The connector comprises an internal conductive circuit, wherein the end part of the internal conductive circuit forms the connecting contact;

the internal conductive circuit comprises a copper column structure, and a tangent plane of the copper column structure forms the connecting contact;

The copper column structure comprises a plurality of U-shaped copper columns, wherein the U-shaped copper columns comprise first U-shaped copper columns and second U-shaped copper columns with different sizes, the first U-shaped copper columns and the second U-shaped copper columns are alternately arranged in the connector, the first U-shaped copper columns are larger in size, and the second U-shaped copper columns are smaller in size, and form a comb-tooth-shaped structure through alternate arrangement.

2. The semiconductor chip of claim 1, further comprising a flexible circuit board, wherein the flexible circuit board is coupled to the connection contacts for connecting the external electronic component.

3. The semiconductor chip of claim 1, wherein at least one of said connectors is disposed at each of said predetermined dicing locations.

4. A method for manufacturing a semiconductor chip according to any one of claims 1 to 3, comprising in particular:

providing a substrate, wherein a preset cutting position is arranged on the substrate;

Mounting components on the substrate;

arranging a connector at a preset cutting position of the substrate, wherein the connector is electrically connected with the component;

Forming a packaging layer, wherein the packaging layer coats the substrate, the components and the connector to form a packaging structure;

and cutting the packaging structure along the preset cutting position to enable the connector to form a connecting contact on a tangent plane.

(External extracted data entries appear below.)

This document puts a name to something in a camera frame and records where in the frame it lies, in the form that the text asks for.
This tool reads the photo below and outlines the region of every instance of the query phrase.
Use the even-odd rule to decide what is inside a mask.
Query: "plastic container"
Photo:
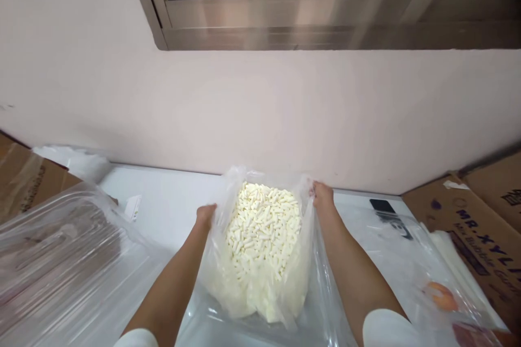
[[[171,256],[94,185],[62,192],[0,226],[0,345],[113,345]]]

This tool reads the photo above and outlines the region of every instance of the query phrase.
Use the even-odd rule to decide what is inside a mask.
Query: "forearm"
[[[371,311],[389,309],[406,315],[378,268],[345,227],[334,204],[319,206],[317,213],[347,320],[362,347],[363,324]]]
[[[123,334],[145,328],[160,347],[171,347],[192,296],[209,226],[196,222],[185,243],[168,262]]]

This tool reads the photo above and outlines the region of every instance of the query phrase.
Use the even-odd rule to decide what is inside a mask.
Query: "pink wall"
[[[159,52],[138,0],[0,0],[0,128],[29,145],[400,194],[521,138],[521,51]]]

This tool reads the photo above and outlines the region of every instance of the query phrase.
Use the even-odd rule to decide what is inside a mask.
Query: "cardboard box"
[[[431,232],[449,233],[492,307],[521,335],[521,234],[454,175],[402,198]]]
[[[0,134],[0,224],[80,182],[65,167]]]
[[[465,175],[463,181],[521,233],[521,152],[478,168]]]

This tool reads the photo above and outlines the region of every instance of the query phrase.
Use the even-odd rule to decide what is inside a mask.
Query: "window frame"
[[[161,50],[521,47],[517,0],[141,0]],[[472,35],[488,35],[473,43]]]

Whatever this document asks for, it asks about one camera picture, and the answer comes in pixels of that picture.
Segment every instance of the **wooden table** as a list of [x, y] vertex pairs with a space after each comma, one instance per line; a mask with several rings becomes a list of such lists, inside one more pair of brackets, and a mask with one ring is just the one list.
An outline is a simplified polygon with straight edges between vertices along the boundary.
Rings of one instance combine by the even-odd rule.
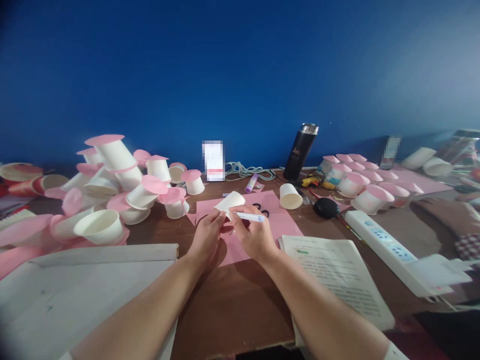
[[[196, 211], [197, 201], [219, 199], [223, 193], [234, 190], [244, 194], [247, 182], [247, 179], [243, 179], [206, 185], [202, 194], [187, 200], [190, 212]], [[283, 184], [279, 179], [262, 183], [265, 184], [264, 191], [273, 190], [277, 196]], [[314, 191], [320, 196], [329, 195], [324, 188]], [[314, 199], [308, 191], [305, 194]], [[456, 194], [451, 190], [428, 196], [453, 199]], [[59, 209], [45, 211], [46, 203], [51, 201], [57, 200], [35, 201], [32, 210], [37, 214], [59, 213]], [[289, 213], [305, 236], [354, 241], [378, 290], [396, 318], [444, 307], [414, 296], [385, 263], [337, 219], [318, 217], [311, 205], [289, 210]], [[374, 219], [419, 258], [435, 253], [447, 258], [458, 257], [454, 247], [455, 236], [433, 216], [414, 205], [379, 212]], [[147, 220], [129, 228], [129, 245], [178, 243], [179, 256], [185, 255], [189, 249], [196, 229], [186, 216], [177, 220], [169, 219], [160, 204], [155, 204]], [[226, 251], [225, 243], [220, 240], [216, 264], [220, 264]], [[477, 276], [474, 282], [457, 285], [453, 294], [444, 297], [454, 304], [478, 299], [479, 284], [480, 276]], [[288, 344], [294, 340], [290, 311], [280, 292], [267, 273], [249, 259], [210, 269], [200, 278], [180, 315], [171, 358], [216, 359]]]

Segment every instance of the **black thermos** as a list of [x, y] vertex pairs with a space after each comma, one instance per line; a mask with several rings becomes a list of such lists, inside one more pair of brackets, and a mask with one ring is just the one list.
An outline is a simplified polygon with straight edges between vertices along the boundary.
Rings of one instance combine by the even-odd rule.
[[318, 133], [319, 127], [315, 124], [302, 124], [300, 126], [300, 130], [296, 133], [295, 142], [291, 148], [290, 157], [283, 171], [283, 177], [286, 180], [296, 181], [299, 178], [307, 155]]

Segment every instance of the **white cardboard box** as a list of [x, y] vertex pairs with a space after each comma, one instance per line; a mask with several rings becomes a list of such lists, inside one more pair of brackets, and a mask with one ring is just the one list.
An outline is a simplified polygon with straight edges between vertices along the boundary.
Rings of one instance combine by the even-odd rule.
[[[177, 244], [152, 244], [78, 248], [27, 261], [0, 281], [2, 340], [20, 359], [60, 359], [177, 256]], [[157, 359], [170, 359], [176, 328]]]

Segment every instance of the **black scissors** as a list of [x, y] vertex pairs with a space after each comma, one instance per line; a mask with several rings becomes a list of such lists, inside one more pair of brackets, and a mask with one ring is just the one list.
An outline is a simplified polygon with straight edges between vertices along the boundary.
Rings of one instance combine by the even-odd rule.
[[[252, 204], [254, 207], [256, 207], [258, 210], [260, 210], [262, 208], [262, 206], [259, 204], [259, 203], [254, 203]], [[266, 216], [267, 218], [270, 216], [270, 213], [268, 210], [261, 210], [260, 211], [264, 216]]]

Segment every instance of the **purple glue stick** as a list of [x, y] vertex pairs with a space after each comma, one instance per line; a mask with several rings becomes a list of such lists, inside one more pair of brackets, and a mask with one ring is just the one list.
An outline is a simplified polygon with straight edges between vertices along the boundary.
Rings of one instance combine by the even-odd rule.
[[245, 192], [247, 194], [250, 194], [252, 192], [252, 189], [254, 188], [255, 186], [255, 183], [257, 182], [257, 179], [259, 178], [259, 175], [258, 174], [253, 174], [253, 176], [251, 177], [250, 181], [248, 182], [248, 185], [246, 186], [245, 188]]

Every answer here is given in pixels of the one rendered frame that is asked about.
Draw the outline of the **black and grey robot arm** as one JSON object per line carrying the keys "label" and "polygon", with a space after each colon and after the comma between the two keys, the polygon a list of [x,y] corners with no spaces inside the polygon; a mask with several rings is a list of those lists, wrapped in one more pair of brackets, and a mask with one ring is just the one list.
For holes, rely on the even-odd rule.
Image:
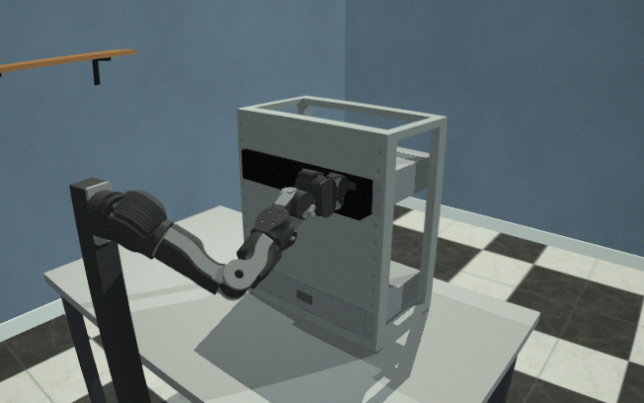
{"label": "black and grey robot arm", "polygon": [[122,193],[113,192],[111,182],[86,188],[85,223],[96,245],[116,241],[149,259],[155,256],[197,285],[228,300],[240,299],[271,272],[282,251],[295,242],[294,231],[304,219],[315,215],[316,208],[312,194],[296,188],[282,189],[273,206],[257,216],[251,235],[236,253],[238,259],[225,265],[206,253],[197,236],[167,219],[164,205],[151,194],[142,190],[118,194]]}

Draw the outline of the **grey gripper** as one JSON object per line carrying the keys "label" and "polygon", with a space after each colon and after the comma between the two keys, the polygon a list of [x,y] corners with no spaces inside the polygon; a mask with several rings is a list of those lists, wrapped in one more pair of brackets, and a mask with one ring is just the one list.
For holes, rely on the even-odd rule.
{"label": "grey gripper", "polygon": [[[295,180],[294,188],[314,196],[316,208],[313,212],[316,216],[329,217],[334,211],[341,209],[344,205],[345,194],[348,190],[355,190],[357,184],[350,182],[343,175],[336,174],[339,175],[336,176],[335,173],[329,173],[324,177],[324,173],[312,171],[301,169]],[[343,183],[345,184],[343,185]]]}

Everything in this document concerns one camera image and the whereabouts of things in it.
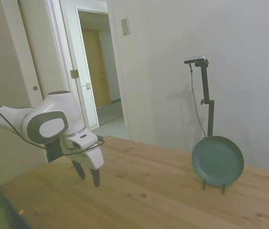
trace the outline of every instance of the wooden table
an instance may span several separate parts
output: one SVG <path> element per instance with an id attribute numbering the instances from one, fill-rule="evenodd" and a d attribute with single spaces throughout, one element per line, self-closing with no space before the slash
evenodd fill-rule
<path id="1" fill-rule="evenodd" d="M 269 171 L 207 186 L 185 152 L 106 137 L 101 185 L 62 157 L 1 188 L 32 229 L 269 229 Z"/>

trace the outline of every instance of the doorway
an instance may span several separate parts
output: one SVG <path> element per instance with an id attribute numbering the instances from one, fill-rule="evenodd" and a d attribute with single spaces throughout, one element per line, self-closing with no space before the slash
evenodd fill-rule
<path id="1" fill-rule="evenodd" d="M 78 11 L 99 128 L 97 135 L 126 138 L 117 70 L 107 14 Z"/>

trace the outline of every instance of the floor
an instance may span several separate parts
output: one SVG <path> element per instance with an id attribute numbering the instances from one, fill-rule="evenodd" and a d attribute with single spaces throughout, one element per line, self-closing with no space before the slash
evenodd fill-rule
<path id="1" fill-rule="evenodd" d="M 97 108 L 99 126 L 110 123 L 123 117 L 121 102 L 113 103 L 108 106 Z"/>
<path id="2" fill-rule="evenodd" d="M 96 135 L 127 139 L 121 102 L 97 109 L 99 128 L 92 130 Z"/>
<path id="3" fill-rule="evenodd" d="M 113 122 L 102 125 L 99 128 L 92 130 L 96 135 L 100 136 L 113 136 L 127 139 L 124 117 L 114 120 Z"/>

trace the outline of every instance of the door hinge
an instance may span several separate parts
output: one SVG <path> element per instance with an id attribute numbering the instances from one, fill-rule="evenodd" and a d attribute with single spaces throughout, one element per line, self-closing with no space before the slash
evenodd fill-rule
<path id="1" fill-rule="evenodd" d="M 72 79 L 79 78 L 79 72 L 78 72 L 78 70 L 71 70 L 71 77 L 72 77 Z"/>

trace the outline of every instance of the wooden door
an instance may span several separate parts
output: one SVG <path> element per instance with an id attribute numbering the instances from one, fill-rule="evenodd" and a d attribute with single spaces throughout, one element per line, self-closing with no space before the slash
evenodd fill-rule
<path id="1" fill-rule="evenodd" d="M 99 32 L 82 30 L 82 34 L 96 107 L 109 105 L 111 99 Z"/>

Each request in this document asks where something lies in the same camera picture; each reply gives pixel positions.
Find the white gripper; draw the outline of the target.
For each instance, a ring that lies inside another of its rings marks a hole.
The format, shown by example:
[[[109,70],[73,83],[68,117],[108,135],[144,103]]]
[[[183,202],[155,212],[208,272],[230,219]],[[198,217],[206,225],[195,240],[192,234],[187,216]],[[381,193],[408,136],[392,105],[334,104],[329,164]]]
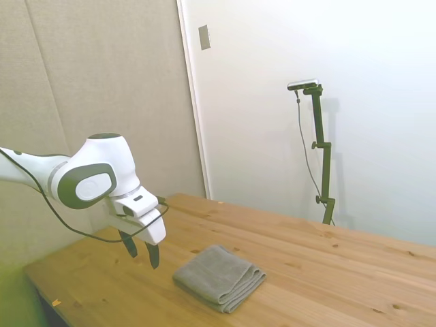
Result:
[[[166,237],[166,229],[158,201],[106,200],[108,223],[119,230],[120,239],[132,258],[138,255],[131,235],[145,242],[153,269],[159,267],[159,243]]]

5. The method of manufacturing a semiconductor chip according to claim 4, wherein the step of providing a connector at a predetermined dicing position of the substrate comprises connecting an internal conductive trace of the connector to the component by wire bonding, soldering or conductive adhesive bonding.

6. The method of manufacturing a semiconductor chip according to claim 4, wherein the dicing the package structure along the predetermined dicing position includes forming two independent semiconductor units of the package structure along the predetermined dicing position, the connector being divided into two parts and attached to the respective dicing faces of the two semiconductor units so that the connection contacts on the dicing faces of the two semiconductor units are arranged in a symmetrical manner.

7. The method of manufacturing a semiconductor chip according to claim 4, wherein after the package structure is diced along the predetermined dicing positions, a flexible circuit board is connected to the connection contacts.